### GOAL OF THE EXERCISE
Your task is to retype, word for word, the lines from the start of the data through the line holding "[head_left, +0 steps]". Do not include the pictures.

### GIVEN DATA

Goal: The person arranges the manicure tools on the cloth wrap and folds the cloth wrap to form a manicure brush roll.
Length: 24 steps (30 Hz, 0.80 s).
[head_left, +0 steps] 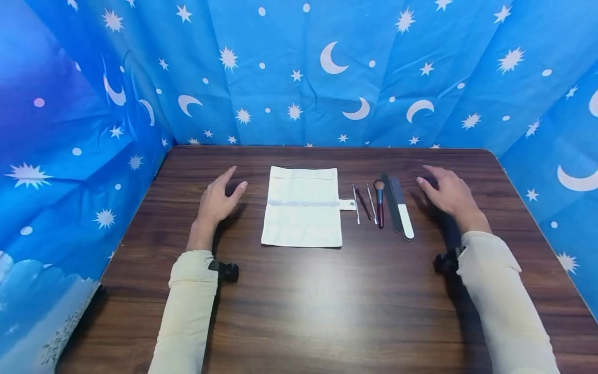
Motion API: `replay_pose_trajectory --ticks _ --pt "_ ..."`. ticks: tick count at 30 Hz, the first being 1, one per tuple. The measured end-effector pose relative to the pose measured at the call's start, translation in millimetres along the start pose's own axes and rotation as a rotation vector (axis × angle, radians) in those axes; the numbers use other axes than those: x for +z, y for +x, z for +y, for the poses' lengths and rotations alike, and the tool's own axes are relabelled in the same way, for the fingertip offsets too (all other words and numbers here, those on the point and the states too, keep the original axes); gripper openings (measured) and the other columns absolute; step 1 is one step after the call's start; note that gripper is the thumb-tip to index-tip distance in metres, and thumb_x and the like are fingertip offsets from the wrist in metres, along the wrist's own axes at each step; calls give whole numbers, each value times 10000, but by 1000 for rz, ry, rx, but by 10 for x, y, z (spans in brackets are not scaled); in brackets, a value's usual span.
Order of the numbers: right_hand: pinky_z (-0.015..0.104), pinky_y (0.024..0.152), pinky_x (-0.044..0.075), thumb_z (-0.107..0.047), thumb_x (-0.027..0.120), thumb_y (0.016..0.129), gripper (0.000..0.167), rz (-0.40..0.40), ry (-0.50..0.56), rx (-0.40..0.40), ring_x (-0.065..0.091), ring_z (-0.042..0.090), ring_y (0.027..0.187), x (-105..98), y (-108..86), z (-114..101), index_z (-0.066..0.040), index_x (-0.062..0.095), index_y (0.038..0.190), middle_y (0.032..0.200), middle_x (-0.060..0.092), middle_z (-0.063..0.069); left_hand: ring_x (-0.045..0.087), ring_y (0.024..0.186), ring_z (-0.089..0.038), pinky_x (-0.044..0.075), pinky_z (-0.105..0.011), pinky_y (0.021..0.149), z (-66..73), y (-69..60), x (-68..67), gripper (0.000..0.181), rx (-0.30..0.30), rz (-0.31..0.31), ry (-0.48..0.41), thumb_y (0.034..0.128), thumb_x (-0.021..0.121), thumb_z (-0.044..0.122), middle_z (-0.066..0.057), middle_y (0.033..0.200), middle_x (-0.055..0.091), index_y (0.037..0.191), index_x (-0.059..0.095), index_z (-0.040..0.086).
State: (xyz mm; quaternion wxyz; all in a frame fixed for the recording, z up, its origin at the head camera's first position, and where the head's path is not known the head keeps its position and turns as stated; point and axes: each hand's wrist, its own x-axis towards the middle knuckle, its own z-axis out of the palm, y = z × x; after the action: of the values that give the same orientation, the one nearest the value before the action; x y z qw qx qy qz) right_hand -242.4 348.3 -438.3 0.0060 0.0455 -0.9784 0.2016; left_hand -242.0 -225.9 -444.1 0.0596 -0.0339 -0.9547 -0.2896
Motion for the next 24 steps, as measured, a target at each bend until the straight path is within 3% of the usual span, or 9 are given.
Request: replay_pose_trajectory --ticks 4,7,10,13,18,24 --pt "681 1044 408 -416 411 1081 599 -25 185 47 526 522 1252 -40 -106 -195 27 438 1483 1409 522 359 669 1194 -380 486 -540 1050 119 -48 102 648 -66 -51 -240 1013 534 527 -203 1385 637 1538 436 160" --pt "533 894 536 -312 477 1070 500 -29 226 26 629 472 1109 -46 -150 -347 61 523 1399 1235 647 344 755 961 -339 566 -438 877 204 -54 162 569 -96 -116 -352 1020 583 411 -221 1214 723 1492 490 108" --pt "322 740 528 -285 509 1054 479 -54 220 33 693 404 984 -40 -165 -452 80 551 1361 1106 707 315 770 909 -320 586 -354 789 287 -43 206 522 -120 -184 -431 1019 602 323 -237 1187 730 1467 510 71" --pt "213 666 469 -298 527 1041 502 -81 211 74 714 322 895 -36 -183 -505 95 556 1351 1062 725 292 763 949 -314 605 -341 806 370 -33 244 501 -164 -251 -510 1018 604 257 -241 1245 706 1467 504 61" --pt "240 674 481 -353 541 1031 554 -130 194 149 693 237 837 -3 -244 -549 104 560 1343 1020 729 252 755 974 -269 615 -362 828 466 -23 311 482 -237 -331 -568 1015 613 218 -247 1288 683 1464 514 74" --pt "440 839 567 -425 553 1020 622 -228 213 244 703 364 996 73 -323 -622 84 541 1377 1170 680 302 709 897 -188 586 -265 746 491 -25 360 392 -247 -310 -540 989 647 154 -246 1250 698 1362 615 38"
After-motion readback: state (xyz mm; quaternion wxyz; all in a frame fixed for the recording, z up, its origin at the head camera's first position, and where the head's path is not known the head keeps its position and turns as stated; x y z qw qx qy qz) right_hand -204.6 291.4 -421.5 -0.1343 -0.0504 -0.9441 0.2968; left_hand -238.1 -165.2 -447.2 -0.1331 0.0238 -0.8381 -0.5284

### EXERCISE RESPONSE
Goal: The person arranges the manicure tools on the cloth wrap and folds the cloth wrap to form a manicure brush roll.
Length: 24 steps (30 Hz, 0.80 s).
[head_left, +0 steps] 

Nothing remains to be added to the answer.